With all the attention you are seeing on Linux and its use on the Internet and in devices like Arduino, Beagle, and Raspberry Pi boards and more, perhaps you are thinking it’s time to try it out. This series will help you successfully make the transition to Linux. If you missed the earlier articles in the series, you can find them here:
To get new software on your computer, the typical approach used to be to get a software product from a vendor and then run an install program. The software product, in the past, would come on physical media like a CD-ROM or DVD. Now we often download the software product from the Internet instead.
With Linux, software is installed more like it is on your smartphone. Just like going to your phone’s app store, on Linux there is a central repository of open source software tools and programs. Just about any program you might want will be in a list of available packages that you can install.
There isn’t a separate install program that you run for each program. Instead you use the package management tools that come with your distribution of Linux. (Remember a Linux distribution is the Linux you install such as Ubuntu, Fedora, Debian, etc.) Each distribution has its own centralized place on the Internet (called a repository) where they store thousands of pre-built applications for you to install.
You may note that there are a few exceptions to how software is installed on Linux. Sometimes, you will still need to go to a vendor to get their software as the program doesn’t exist in your distribution’s central repository. This typically is the case when the software isn’t open source and/or not free.
Also keep in mind that if you end up wanting to install a program that is not in your distribution’s repositories, things aren’t so simple, even if you are installing free and open source programs. This post doesn’t get into these more complicated scenarios, and it’s best to follow online directions.
With all the Linux packaging systems and tools out there, it may be confusing to know what’s going on. This article should help clear up a few things.
Several packaging systems to manage, install, and remove software compete for use in Linux distributions. The folks behind each distribution choose a package management system to use. Red Hat, Fedora, CentOS, Scientific Linux, SUSE, and others use the Red Hat Package Manager (RPM). Debian, Ubuntu, Linux Mint, and more use the Debian package system, or DPKG for short. Other package systems exist as well, while RPM and DPKG are the most common.
Regardless of the package manager you are using, they typically come with a set of tools that are layered on top of one another (Figure 1). At the lowest level is a command-line tool that lets you do anything and everything related to installed software. You can list installed programs, remove programs, install package files, and more.
This low-level tool isn’t always the most convenient to use, so typically there is a command line tool that will find the package in the distribution’s central repositories and download and install it along with any dependencies using a single command. Finally, there is usually a graphical application that lets you select what you want with a mouse and click an ‘install” button.
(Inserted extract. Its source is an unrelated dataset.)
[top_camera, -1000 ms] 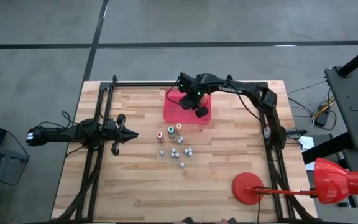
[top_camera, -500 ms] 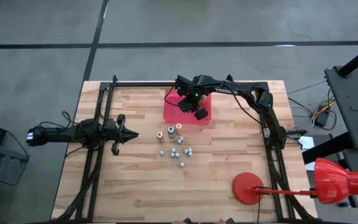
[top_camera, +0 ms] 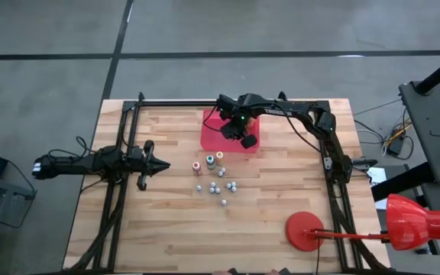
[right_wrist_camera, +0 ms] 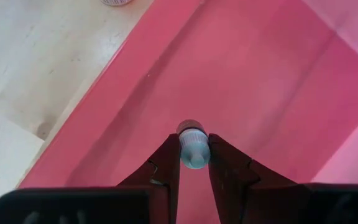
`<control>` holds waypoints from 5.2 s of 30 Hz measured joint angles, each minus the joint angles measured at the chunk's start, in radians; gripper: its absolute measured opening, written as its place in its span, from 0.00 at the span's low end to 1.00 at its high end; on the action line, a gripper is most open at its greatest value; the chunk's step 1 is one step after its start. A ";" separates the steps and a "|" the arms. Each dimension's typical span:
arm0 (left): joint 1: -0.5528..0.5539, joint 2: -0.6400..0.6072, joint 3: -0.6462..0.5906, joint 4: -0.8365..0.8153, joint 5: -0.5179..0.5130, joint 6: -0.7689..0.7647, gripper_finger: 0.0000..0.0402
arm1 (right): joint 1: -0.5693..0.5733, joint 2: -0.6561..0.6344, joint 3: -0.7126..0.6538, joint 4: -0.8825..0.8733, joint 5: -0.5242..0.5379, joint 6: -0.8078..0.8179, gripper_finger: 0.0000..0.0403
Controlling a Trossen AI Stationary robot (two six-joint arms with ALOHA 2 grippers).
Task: Pick & Place food coloring
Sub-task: Put the small green food coloring bottle into the pink bin
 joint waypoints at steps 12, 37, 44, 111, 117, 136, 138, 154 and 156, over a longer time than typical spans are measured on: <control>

For Red Hat based distributions, which includes Fedora, CentOS, Scientific Linux, and more, the low-level tool is rpm. The high-level tool is called dnf (or yum on older systems). And the graphical installer is called PackageKit (Figure 2) and may appear as “Add/Remove Software” under System Administration.
For Debian based distributions, which includes Debian, Ubuntu, Linux Mint, Elementary OS, and more, the low-level, command-line tool is dpkg. The high-level tool is called apt. The graphical tool to manage installed software on Ubuntu is Ubuntu Software (Figure 3). For Debian and Linux Mint, the graphical tool is called Synaptic, which can also be installed on Ubuntu.
You can also install a text-based graphical tool on Debian related distributions called aptitude. It is more powerful than Synaptic, and works even if you only have access to the command line. You can try that one if you want access to all the bells and whistles, though with more options, it is more complicated to use than Synaptic. Other distributions may have their own unique tools.
Online instructions for installing software on Linux usually describe commands to type in the command line. The instructions are usually easier to understand and can be followed without making a mistake by copying and pasting the command into your command line window. This is opposed to following instructions like, “open this menu, select this program, enter in this search pattern, click this tab, select this program, and click this button,” which often get lost in translation.
Sometimes the Linux installation you are using doesn’t have a graphical environment, so it’s good to be familiar with installing software packages from the command line. Tables 1 and 2 a few common operations and their associated commands for both RPM and DPKG based systems.
Note that SUSE, which uses RPM like Redhat and Fedora, doesn’t have dnf or yum. Instead, it uses a program called zypper for the high-level, command-line tool. Other distributions may have different tools as well, such as, pacman on Arch Linux or emerge on Gentoo. There are many package tools out there, so you may need to look up what works on your distribution.
These tips should give you a much better idea on how to install programs on your new Linux installation and a better idea how the various package methods on your Linux installation relate to one another.